Brief:
Determine how many lines in the records below include the word "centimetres" and output that number alone.

(Data entries)
● ● ●
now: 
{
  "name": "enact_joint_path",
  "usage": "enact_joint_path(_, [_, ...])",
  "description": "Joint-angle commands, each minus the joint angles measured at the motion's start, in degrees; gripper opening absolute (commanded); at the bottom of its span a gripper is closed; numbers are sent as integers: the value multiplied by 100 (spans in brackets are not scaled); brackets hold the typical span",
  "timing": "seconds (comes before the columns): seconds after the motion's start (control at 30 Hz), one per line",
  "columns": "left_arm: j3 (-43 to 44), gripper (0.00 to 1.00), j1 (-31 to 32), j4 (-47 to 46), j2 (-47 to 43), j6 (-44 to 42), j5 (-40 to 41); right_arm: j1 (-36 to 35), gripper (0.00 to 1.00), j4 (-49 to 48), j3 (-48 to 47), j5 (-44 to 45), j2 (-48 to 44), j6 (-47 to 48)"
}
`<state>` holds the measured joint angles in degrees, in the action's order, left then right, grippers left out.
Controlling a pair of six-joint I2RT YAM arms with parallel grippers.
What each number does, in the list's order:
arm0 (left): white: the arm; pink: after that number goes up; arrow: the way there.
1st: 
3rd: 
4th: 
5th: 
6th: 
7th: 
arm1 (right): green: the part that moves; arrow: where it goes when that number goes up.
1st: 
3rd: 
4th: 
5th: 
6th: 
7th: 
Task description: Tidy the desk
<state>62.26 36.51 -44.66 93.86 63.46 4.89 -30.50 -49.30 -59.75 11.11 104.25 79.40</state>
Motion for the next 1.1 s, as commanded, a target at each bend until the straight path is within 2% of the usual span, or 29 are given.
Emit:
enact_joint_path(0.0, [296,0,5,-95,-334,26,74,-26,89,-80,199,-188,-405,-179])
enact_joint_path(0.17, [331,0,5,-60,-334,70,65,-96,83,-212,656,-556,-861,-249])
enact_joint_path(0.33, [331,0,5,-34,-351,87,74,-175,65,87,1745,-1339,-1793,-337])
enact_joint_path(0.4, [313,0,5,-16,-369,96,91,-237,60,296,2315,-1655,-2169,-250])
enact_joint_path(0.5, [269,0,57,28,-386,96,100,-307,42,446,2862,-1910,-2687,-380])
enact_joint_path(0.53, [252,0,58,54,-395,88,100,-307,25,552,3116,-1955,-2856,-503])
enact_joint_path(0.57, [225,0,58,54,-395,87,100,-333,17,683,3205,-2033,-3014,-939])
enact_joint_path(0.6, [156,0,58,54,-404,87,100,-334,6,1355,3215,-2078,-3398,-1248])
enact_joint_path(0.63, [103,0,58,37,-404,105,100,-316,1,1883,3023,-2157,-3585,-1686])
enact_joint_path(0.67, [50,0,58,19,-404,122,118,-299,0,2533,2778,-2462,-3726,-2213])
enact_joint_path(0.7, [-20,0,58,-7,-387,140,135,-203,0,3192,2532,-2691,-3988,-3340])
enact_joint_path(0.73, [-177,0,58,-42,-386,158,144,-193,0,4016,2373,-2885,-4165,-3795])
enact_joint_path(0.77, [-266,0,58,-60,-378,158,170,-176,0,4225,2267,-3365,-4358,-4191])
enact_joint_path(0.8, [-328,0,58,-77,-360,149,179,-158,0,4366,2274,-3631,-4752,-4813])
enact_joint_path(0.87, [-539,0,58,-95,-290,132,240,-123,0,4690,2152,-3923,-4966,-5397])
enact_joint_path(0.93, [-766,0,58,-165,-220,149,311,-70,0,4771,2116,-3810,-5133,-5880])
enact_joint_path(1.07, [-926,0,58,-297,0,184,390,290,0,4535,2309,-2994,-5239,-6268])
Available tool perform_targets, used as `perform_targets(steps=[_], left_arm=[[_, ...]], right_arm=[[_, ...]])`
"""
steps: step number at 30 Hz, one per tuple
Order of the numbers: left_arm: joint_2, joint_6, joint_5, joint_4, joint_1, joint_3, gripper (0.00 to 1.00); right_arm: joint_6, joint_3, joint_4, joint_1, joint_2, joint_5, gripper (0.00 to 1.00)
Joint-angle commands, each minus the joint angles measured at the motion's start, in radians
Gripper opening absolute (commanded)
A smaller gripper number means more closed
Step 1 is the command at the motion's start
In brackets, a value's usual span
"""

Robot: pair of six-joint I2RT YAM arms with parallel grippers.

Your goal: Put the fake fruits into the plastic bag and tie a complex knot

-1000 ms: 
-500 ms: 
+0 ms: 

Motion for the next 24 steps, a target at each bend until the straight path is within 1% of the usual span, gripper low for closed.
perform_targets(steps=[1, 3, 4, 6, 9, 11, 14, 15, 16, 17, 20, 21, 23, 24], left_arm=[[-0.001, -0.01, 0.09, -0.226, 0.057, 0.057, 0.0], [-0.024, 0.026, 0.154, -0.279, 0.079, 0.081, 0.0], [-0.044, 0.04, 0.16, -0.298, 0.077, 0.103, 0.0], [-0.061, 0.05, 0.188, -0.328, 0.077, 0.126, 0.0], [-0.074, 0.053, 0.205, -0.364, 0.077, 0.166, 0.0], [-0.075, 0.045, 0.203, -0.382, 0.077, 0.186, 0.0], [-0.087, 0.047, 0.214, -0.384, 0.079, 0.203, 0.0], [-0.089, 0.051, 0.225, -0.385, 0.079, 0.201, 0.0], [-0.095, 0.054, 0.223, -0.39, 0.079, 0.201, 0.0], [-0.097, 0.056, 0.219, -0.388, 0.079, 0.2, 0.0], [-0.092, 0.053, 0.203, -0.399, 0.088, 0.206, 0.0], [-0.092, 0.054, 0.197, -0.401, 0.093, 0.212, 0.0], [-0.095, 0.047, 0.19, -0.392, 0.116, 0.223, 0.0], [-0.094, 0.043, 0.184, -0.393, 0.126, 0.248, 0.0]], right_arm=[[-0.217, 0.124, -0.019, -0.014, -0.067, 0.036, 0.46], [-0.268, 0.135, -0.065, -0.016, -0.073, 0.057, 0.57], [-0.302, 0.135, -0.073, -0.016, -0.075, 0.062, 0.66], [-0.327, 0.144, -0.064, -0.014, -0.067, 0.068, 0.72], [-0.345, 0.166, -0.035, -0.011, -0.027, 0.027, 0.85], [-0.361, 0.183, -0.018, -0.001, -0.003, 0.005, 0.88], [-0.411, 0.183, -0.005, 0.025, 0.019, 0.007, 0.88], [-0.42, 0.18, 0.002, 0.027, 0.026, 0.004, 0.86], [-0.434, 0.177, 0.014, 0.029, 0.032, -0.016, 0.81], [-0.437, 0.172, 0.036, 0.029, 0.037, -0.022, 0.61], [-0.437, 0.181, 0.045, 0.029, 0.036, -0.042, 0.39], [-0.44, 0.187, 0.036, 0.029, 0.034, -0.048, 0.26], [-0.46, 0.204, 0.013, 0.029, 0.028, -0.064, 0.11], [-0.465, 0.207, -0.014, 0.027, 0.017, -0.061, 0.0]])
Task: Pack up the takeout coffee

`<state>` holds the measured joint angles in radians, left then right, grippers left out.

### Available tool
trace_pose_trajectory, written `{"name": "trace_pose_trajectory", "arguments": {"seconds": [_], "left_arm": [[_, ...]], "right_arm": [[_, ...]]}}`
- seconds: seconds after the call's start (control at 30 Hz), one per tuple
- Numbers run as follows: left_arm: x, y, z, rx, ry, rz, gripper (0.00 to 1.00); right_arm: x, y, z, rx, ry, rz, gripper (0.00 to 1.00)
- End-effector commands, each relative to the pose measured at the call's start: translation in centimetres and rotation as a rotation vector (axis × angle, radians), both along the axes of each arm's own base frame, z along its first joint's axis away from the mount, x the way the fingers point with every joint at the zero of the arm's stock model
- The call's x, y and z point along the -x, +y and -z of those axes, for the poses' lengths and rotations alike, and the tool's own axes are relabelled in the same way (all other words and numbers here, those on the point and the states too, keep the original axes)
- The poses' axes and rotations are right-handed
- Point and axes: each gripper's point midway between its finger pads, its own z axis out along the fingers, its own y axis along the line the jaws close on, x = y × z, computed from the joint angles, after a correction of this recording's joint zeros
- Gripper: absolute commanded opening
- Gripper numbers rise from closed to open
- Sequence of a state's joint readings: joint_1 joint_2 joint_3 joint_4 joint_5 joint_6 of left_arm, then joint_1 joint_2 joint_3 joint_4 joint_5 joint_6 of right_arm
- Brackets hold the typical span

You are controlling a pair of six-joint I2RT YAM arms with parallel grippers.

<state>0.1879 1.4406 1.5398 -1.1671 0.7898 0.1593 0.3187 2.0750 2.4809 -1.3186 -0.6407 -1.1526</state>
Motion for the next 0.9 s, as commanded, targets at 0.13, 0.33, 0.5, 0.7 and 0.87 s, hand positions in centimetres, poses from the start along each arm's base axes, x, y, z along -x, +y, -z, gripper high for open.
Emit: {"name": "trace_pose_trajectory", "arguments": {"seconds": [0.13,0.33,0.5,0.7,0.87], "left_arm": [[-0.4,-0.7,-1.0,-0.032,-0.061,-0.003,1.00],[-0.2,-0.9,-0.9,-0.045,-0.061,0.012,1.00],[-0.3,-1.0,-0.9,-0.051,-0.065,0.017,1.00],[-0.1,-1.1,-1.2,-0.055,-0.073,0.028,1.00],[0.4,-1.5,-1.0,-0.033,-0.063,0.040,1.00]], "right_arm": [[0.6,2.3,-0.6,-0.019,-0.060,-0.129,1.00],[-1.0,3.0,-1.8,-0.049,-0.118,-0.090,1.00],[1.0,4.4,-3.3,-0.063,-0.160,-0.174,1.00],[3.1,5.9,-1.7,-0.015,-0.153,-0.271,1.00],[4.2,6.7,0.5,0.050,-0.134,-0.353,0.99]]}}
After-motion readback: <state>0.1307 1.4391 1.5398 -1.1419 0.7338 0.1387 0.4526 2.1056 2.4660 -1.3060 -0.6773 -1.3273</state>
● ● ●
Exercise result:
2